Python : Unicode 16.0 and Unicode 15.1 characters

I'm trying to generate all unicode 16.0 characters on a file and all unicode 15.1 characters on a other file and display on a new file the added characters on unicode 16.0.

I tried this code, but this is not what im looking for, because there may be new emojis or others characters that may not be printable on unicode 15.1 but is printable on unicode 16.0 and i dont think ive generated characters correctly. Please take a look on the source code, thank you.

import os

file_15_1 = "unicode_15_1.txt"
file_16_0 = "unicode_16_0.txt"
file_new_in_16_0 = "new_in_16_0.txt"

unicode_15_1_end = 149813
unicode_16_0_end = 154998 

def is_visible(char):
    return char.isprintable() and not char.isspace() and char != ""

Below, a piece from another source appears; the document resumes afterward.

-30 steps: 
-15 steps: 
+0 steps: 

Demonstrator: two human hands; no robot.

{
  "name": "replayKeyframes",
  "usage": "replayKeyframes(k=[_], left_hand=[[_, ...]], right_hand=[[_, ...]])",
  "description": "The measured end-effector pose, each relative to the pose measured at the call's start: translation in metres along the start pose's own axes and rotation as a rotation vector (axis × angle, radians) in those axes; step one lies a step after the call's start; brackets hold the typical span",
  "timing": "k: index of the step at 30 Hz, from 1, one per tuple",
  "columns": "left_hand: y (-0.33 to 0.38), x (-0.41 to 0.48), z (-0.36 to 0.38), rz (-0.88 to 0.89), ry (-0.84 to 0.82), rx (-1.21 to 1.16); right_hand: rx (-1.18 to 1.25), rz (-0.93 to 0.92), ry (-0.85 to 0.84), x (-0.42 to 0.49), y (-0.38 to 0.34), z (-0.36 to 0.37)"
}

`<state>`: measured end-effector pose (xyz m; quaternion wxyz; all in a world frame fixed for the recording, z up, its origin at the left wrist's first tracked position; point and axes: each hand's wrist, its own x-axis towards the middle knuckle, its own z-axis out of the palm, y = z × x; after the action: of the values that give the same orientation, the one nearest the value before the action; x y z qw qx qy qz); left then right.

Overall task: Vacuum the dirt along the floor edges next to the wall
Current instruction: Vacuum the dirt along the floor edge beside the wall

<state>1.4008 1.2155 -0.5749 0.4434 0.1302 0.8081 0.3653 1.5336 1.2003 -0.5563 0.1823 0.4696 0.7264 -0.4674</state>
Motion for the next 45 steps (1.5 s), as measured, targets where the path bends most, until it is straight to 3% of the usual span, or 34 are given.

def generate_unicode_file(start, end, filename):
    with open(filename, "w", encoding="utf-8") as f:
        for codepoint in range(start, end + 1):
            try:
                f.write(chr(codepoint) + "\n")
            except ValueError:
                continue

generate_unicode_file(0, unicode_15_1_end, file_15_1)
generate_unicode_file(0, unicode_16_0_end, file_16_0)

def find_new_characters(file1, file2, output_file):
    with open(file1, "r", encoding="utf-8") as f1, open(file2, "r", encoding="utf-8") as f2:
        chars_15_1 = set(f1.read().splitlines())  
        chars_16_0 = set(f2.read().splitlines())  
        new_in_16_0 = chars_16_0 - chars_15_1 # No

    with open(output_file, "w", encoding="utf-8") as f_out:
        for char in sorted(new_in_16_0):
            if is_visible(char): 
                f_out.write(char + "\n")


find_new_characters(file_15_1, file_16_0, file_new_in_16_0)

print(f"- {file_15_1}")
print(f"- {file_16_0}")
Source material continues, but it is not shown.